▶ _DATA PROVIDED_
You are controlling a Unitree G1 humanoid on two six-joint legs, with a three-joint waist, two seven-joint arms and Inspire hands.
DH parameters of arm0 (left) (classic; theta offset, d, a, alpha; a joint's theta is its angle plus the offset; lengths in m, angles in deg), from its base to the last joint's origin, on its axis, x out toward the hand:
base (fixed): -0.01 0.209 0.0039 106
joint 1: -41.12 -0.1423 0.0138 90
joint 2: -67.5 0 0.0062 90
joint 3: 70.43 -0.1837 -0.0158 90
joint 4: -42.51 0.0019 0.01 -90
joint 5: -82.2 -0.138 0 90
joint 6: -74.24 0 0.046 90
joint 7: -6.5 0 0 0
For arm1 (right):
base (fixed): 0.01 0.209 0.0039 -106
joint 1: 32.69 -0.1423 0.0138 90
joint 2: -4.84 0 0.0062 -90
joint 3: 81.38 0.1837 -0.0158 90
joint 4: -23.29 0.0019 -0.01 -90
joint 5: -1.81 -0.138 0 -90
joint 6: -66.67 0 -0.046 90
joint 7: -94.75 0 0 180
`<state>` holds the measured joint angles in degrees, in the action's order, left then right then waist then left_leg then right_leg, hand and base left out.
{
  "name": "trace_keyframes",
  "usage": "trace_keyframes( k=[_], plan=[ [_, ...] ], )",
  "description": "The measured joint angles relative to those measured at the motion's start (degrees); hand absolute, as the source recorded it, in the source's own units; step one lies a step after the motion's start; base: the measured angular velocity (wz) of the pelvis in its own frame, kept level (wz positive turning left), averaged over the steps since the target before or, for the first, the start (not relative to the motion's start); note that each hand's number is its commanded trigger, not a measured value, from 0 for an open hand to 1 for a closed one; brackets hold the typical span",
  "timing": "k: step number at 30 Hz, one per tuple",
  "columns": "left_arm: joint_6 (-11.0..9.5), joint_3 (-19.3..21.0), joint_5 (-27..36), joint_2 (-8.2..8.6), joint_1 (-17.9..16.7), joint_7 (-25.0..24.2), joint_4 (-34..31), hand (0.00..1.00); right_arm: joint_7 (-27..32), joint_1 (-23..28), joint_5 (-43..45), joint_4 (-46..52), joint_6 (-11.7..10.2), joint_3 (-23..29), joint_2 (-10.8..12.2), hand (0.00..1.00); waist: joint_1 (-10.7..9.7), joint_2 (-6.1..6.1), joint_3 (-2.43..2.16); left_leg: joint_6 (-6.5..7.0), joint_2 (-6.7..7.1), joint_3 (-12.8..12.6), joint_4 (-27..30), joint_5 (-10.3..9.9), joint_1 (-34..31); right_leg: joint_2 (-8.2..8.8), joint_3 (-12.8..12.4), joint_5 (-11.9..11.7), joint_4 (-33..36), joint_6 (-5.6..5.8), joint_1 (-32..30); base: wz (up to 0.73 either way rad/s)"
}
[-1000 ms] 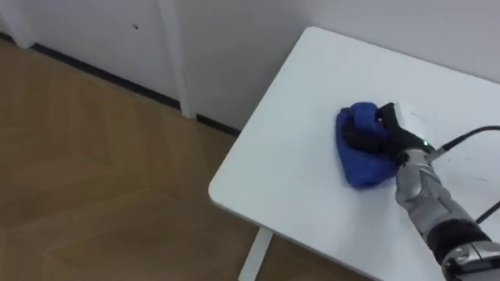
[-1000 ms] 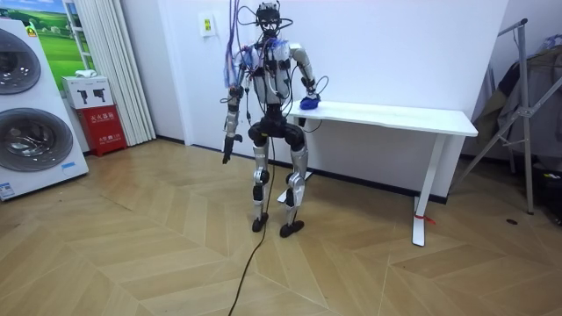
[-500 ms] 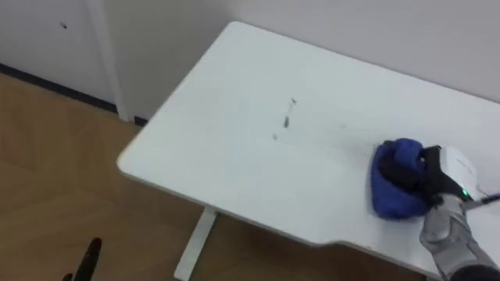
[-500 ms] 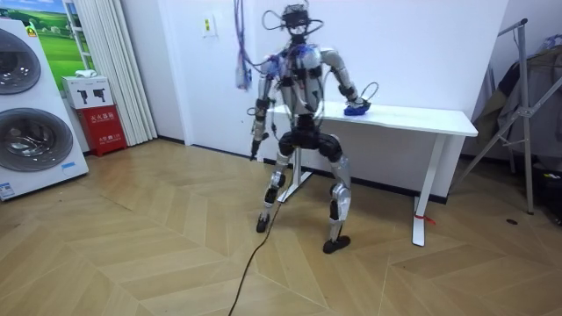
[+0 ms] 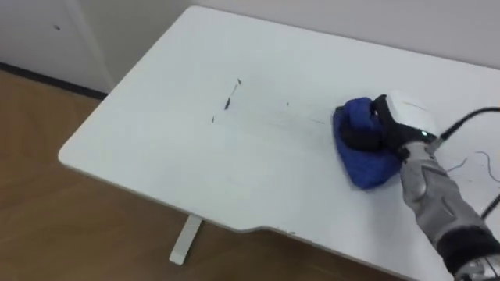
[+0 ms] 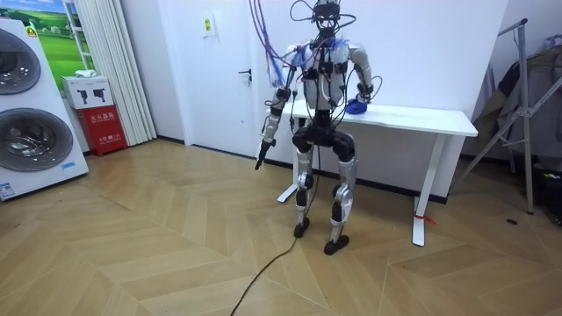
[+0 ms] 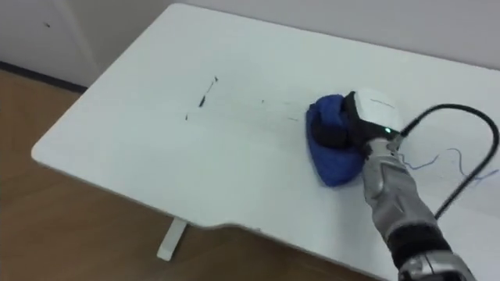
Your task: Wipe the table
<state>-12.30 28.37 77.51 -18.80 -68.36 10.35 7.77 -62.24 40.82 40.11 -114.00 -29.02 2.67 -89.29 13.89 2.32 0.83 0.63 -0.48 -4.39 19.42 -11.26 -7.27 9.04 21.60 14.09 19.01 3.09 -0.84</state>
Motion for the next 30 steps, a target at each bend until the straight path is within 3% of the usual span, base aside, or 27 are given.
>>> trace_keyframes(
  k=[2, 5, 8, 10, 11, 12, 14, 17, 19, 21, 23, 26, 28, 30],
  plan=[
    [0.0, 1.5, -0.3, -0.17, 1.0, 0.5, -1.0, 0.0, 1.9, 2.7, -1.1, -1.6, -1.1, 4.4, -0.1, 1.0, -3.0, 0.97, -0.78, -0.03, 0.35, 1.3, -0.2, 0.1, 0.0, -0.14, 2.0, -0.1, -1.5, 0.17, 1.7, 0.52],
    [-1.1, 3.7, -1.8, -0.24, 1.7, 0.8, -5.3, 0.0, 3.2, 5.7, -3.7, -5.4, -1.1, 10.5, -0.7, 1.0, -4.8, 2.69, -1.71, -0.04, 0.6, 2.0, -0.2, 0.1, 0.3, -0.52, 3.9, -0.5, -3.9, 0.72, 3.8, 0.28],
    [-1.6, 2.2, -1.5, 0.01, 2.7, 0.9, -6.0, 0.0, 3.2, 6.2, -4.7, -6.7, 0.4, 11.6, -2.2, 1.0, -4.9, 2.64, -1.49, -0.11, 0.6, 2.0, -0.4, 0.0, 1.6, -0.99, 3.6, -1.5, -6.0, 1.03, 5.6, -0.15],
    [-1.8, 1.6, -1.2, 0.28, 3.6, 0.9, -5.8, 0.0, 3.1, 5.1, -4.3, -6.3, 1.9, 10.5, -2.4, 1.0, -3.4, 2.17, -1.23, -0.12, 0.4, 1.9, -1.4, 0.0, 2.3, -1.19, 2.3, -1.7, -6.2, 0.81, 5.5, -0.4],
    [-2.2, 0.9, -0.6, 0.33, 4.2, 0.9, -5.4, 0.0, 3.2, 3.3, -3.9, -6.1, 3.8, 9.1, -2.5, 1.0, -2.4, 1.75, -0.87, -0.16, 0.11, 1.7, -1.9, 0.0, 2.4, -1.36, 1.8, -2.0, -6.0, 0.47, 4.6, -0.43],
    [-2.7, -0.2, -0.6, 0.34, 5.0, 0.9, -3.7, 0.0, 2.6, 0.4, -2.4, -6.1, 5.9, 7.1, -2.6, 1.0, -1.7, 1.41, -0.39, -0.24, -0.1, 1.6, -2.0, 0.0, 2.4, -1.32, 1.6, -2.1, -5.1, 0.25, 4.1, -0.46],
    [-2.6, -1.3, -0.6, 0.65, 5.7, 0.6, -1.8, 0.0, 0.9, -4.8, -0.2, -6.1, 8.4, 2.3, -2.4, 1.0, 1.0, 0.52, 0.07, -0.49, -0.47, 2.2, -2.4, -0.1, 1.8, -1.31, 2.0, -2.6, -4.0, -0.33, 2.2, -0.61],
    [-1.8, -3.4, -1.0, 0.25, 6.3, 0.2, 0.6, 0.0, -2.7, -12.8, 5.1, -4.4, 9.3, -7.3, -0.1, 1.0, 3.6, 0.54, 0.48, -1.04, -0.66, 3.9, -2.1, 0.3, -0.1, -1.72, 3.6, -3.3, -4.0, -0.89, 0.4, -0.15],
    [-1.2, -4.5, -0.7, 0.24, 6.3, -0.4, 0.9, 0.0, -4.1, -16.4, 6.6, -3.3, 9.0, -11.0, 1.2, 1.0, 5.8, 0.95, 0.74, -1.28, -0.82, 4.4, -2.1, 0.6, -0.7, -2.15, 3.6, -3.3, -4.3, -1.11, -0.2, 0.23],
    [0.2, -4.7, -0.5, 0.11, 6.1, -1.8, 0.7, 0.0, -4.6, -19.2, 6.8, -3.2, 8.0, -12.3, 2.1, 1.0, 8.2, 1.18, 0.76, -1.18, -0.31, 6.6, -1.8, 1.1, -1.6, -1.87, 5.7, -3.1, -4.6, -0.86, -0.2, 0.59],
    [1.0, -4.6, -0.5, 0.07, 4.6, -1.9, 0.0, 0.0, -4.5, -19.5, 6.5, -3.2, 7.6, -12.3, 1.8, 1.0, 8.5, 1.26, 0.71, -1.0, 0.54, 8.6, -1.9, 1.3, -2.0, -1.33, 7.1, -2.8, -4.5, -0.25, 0.5, 0.69],
    [1.4, -4.4, -0.6, -0.31, 3.5, -2.4, -0.2, 0.0, -4.2, -16.8, 5.2, -4.9, 7.5, -11.9, 0.2, 1.0, 8.3, 1.45, 0.67, -0.66, 1.26, 9.4, -1.9, 1.5, -1.9, -0.86, 7.5, -2.6, -4.6, 0.06, 1.8, 0.53],
    [1.3, -3.7, -1.1, -0.84, 3.4, -2.4, -0.2, 0.0, -2.4, -11.7, 2.4, -5.5, 5.2, -7.5, -0.3, 1.0, 7.0, 1.73, 0.53, -0.47, 1.53, 8.8, -1.9, 1.6, -1.5, -0.6, 6.8, -2.6, -5.3, 0.13, 3.2, 0.46],
    [1.2, -2.2, -1.0, -1.57, 3.0, -2.3, -0.1, 0.0, 0.2, -6.9, 0.6, -5.7, 2.7, -3.5, -0.4, 1.0, 4.2, 2.03, 0.38, -0.33, 2.06, 7.7, -2.0, 1.7, -0.5, -0.08, 6.5, -2.5, -5.5, 0.4, 4.4, 0.12]
  ],
)
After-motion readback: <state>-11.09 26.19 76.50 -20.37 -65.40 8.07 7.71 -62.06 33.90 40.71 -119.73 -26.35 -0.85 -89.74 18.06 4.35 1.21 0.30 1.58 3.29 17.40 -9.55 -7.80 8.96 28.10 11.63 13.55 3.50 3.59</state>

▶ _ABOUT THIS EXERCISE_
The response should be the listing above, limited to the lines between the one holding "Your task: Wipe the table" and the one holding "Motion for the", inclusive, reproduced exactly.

▶ _SOLVED PROBLEM_
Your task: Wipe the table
<state>-12.30 28.37 77.51 -18.80 -68.36 10.35 7.77 -62.24 40.82 40.11 -114.00 -29.02 2.67 -89.29 13.89 2.32 0.83 0.63 -0.48 -4.39 19.42 -11.26 -7.27 9.04 21.60 14.09 19.01 3.09 -0.84</state>
Motion for the next 30 steps, a target at each bend until the straight path is within 3% of the usual span, base aside, or 27 are given.

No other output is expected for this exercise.